(Items listed in a dataset)

=== Begin Enclosure ===

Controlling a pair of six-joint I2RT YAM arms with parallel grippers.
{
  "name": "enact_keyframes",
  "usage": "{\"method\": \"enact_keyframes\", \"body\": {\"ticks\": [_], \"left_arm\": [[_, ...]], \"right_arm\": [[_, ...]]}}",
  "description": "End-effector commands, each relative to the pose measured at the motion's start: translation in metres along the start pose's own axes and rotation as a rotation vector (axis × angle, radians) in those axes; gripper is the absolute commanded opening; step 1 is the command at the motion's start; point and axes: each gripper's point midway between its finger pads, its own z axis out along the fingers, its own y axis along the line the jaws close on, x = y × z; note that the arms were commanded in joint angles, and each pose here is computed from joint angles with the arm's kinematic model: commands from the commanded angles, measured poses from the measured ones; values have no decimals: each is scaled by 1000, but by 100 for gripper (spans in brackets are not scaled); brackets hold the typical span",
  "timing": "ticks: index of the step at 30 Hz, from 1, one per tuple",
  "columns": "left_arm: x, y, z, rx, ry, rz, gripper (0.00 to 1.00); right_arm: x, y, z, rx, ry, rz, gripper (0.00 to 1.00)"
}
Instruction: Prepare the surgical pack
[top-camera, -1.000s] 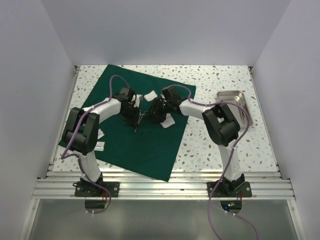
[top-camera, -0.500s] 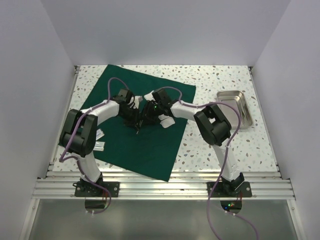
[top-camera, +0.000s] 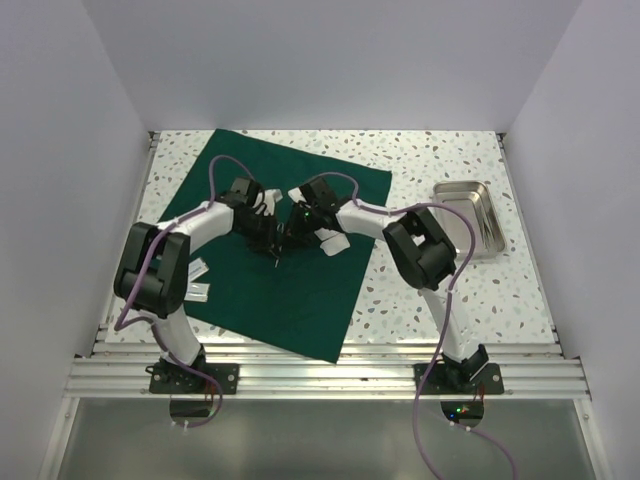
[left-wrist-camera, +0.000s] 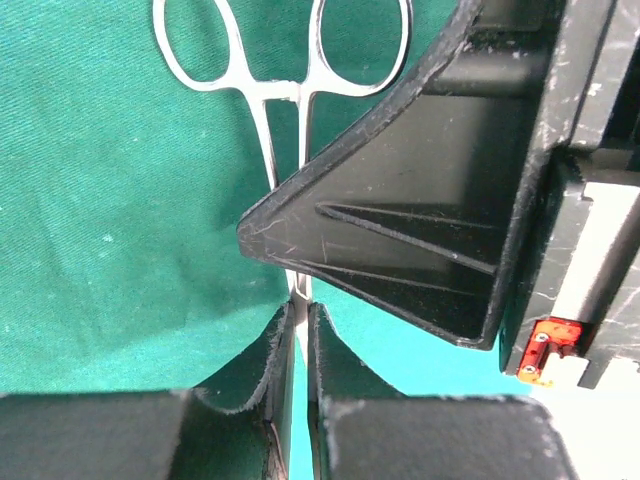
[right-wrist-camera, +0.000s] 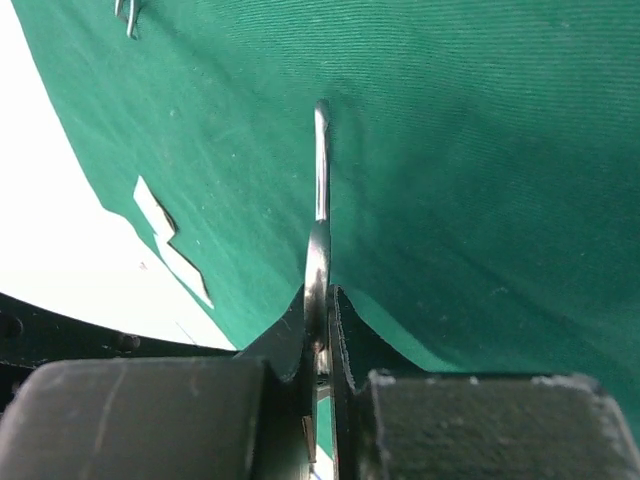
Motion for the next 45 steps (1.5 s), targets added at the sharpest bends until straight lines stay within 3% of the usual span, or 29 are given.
{"method": "enact_keyframes", "body": {"ticks": [1, 3, 4, 7, 12, 16, 19, 22, 24, 27, 34, 38, 45], "left_arm": [[-19, -17, -18, 68, -77, 19, 11], [-26, -22, -30, 69, -116, 37, 30], [-30, -20, -35, 45, -135, 33, 44], [-39, -27, -57, 40, -206, 58, 54], [-36, -33, -71, 52, -264, 65, 57], [-35, -37, -72, 83, -310, 70, 57], [-29, -37, -68, 99, -307, 62, 58], [-29, -37, -67, 105, -308, 53, 59], [-30, -37, -67, 101, -309, 42, 59], [-37, -30, -68, 47, -310, 12, 69], [-72, -17, -64, -52, -333, -17, 69], [-103, -11, -67, -104, -413, 8, 71], [-147, 15, -56, -253, -441, 49, 72]], "right_arm": [[-5, 11, -12, 34, -12, -109, 0], [-15, 13, -31, 83, -49, -223, 0], [-17, 6, -44, 142, -46, -243, 0], [-41, -12, -95, 289, -121, -336, 0], [-97, -78, -213, 624, -277, -371, 0], [-136, -155, -337, 978, -422, -296, 0], [-151, -192, -388, 1136, -430, -299, 0], [-171, -223, -416, 1175, -461, -258, 0], [-181, -241, -407, 1145, -419, -284, 0], [-195, -275, -398, 1080, -370, -249, 0], [-200, -315, -355, 885, -235, -163, 0], [-189, -325, -342, 835, -178, -130, 1], [-184, -323, -347, 794, -220, -35, 35]]}}
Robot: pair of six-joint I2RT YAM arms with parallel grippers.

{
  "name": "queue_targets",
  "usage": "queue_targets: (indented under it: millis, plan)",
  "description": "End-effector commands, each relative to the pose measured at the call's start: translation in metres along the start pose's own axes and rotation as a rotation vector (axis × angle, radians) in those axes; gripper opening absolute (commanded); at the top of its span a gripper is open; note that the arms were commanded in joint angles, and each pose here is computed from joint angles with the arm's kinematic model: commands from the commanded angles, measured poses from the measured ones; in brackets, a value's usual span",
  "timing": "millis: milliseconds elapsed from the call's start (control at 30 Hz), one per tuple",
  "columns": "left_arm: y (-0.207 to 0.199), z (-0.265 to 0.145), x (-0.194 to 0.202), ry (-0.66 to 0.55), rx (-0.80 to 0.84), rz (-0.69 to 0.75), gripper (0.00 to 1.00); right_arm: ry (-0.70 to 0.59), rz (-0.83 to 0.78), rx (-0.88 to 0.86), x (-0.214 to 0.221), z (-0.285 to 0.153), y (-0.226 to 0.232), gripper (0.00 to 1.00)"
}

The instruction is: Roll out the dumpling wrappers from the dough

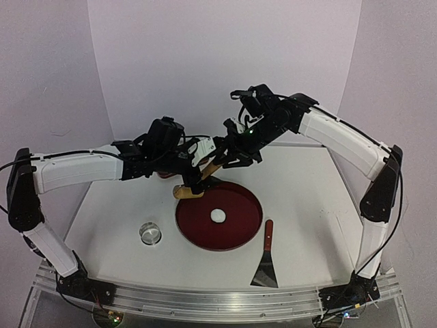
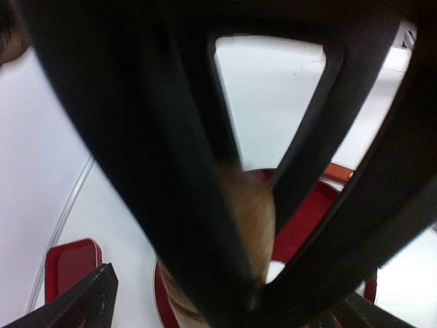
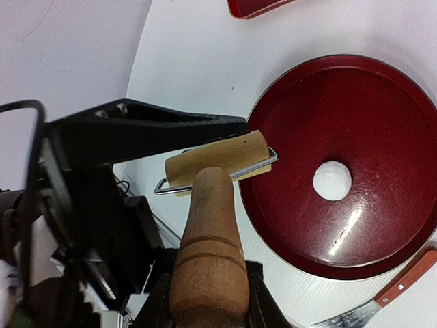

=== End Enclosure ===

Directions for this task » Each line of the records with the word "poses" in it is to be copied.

Exercise solution »
  "description": "End-effector commands, each relative to the pose measured at the motion's start: translation in metres along the start pose's own axes and rotation as a rotation vector (axis × angle, radians) in those axes; gripper is the absolute commanded opening; step 1 is the command at the motion's start; point and axes: each gripper's point midway between its finger pads, its own z axis out along the fingers, its own y axis along the line the jaws close on, x = y × z; note that the arms were commanded in joint angles, and each pose here is computed from joint angles with the arm's kinematic model: commands from the commanded angles, measured poses from the measured ones; values have no decimals: each is scaled by 1000, but by 100 for gripper (spans in brackets are not scaled); brackets hold the typical span",
  "description": "End-effector commands, each relative to the pose measured at the call's start: translation in metres along the start pose's own axes and rotation as a rotation vector (axis × angle, radians) in those axes; gripper opening absolute (commanded); at the top of its span a gripper is open; note that the arms were commanded in joint angles, and each pose here is computed from joint angles with the arm's kinematic model: commands from the commanded angles, measured poses from the measured ones; in brackets, a value's usual span",

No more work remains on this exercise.